Check out those advisors: That's a trio of Level 6, Level 3, and Level 1 Army Reformers. Jealous. They get definitely get military access -- I don't want those guys messing with me for a long time. On the bright side, my good friend Bohemia is at Tech 5.

The next few years are all quiet on every front. I swing an Excellent Diplomacy event, but neither of the options are super-useful; I only have 0.84 Reputation, and a couple of Prestige points aren't going to make the game for me, but I "Bask in the Glory" nonetheless.


On January 1, 1425, I pop a one-star Statesman. Nothing impressive by any means, but I still have that empty advisor slot so I pick him up for the little bit of government tech help.

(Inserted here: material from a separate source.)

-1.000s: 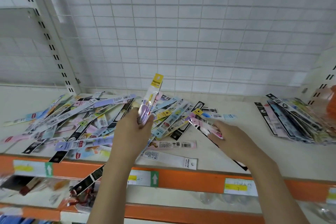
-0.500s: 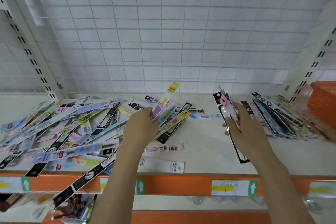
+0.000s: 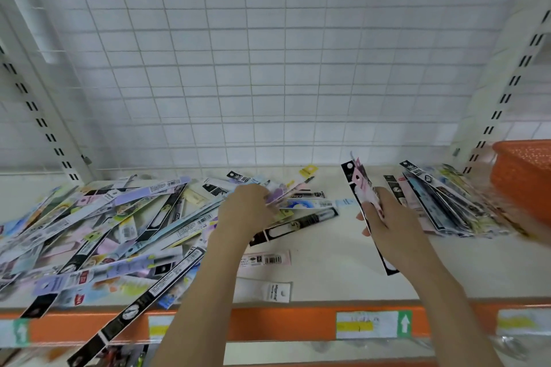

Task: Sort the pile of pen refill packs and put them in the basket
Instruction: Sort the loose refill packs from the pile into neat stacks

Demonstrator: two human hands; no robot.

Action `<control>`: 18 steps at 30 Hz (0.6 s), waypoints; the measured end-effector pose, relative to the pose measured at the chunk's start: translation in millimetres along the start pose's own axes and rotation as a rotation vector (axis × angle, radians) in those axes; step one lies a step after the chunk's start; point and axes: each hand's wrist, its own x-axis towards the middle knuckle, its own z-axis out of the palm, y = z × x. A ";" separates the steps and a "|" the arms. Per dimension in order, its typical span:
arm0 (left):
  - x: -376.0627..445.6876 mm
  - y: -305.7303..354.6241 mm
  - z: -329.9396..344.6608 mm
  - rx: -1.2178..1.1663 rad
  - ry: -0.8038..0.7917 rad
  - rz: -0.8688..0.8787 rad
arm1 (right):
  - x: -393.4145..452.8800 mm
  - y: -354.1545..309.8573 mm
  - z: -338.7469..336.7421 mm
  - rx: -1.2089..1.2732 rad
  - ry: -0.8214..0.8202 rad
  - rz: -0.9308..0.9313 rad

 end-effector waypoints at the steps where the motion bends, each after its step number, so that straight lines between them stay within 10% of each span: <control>1: -1.5 0.6 -7.0 -0.054 0.030 0.006 | 0.9 0.3 1.6 0.000 -0.009 -0.004; 18: -59.2 -56.6 -45.5 -0.455 0.434 -0.101 | 30.0 -34.6 57.5 -0.271 -0.286 -0.031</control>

And thus, we reach the underwhelming conclusion of the first 25 years of Denmark's adventures in Northern Europe:


Danish authority has seen minor expansions in the last two and a half decades. The feather in the cap was the capture of Lübeck in the Second Danish-Mecklenburger War. King Eric VII is still on the throne, as absent as ever. The mission to capture Osel still stands.

Elsewhere in the world, Aragon and Burgundy are falling apart hard -- Aragon is getting devoured by Castile, and Burgundy is losing territory all over the place. Flanders has formed and grabbed both Flanders and Antwerp, France has snatched a few provinces from them (and annexed a couple of minors). The Golden Horde is turning out to be the Gilded Horde, mostly at the expense of Muscovy and Kazan, and Novgorod is hanging in there despite losing a couple of their eastern-most provinces. Beyond that, Europe on the dawn of 1425 sees little action.

And thus concludes the first section of this AAR!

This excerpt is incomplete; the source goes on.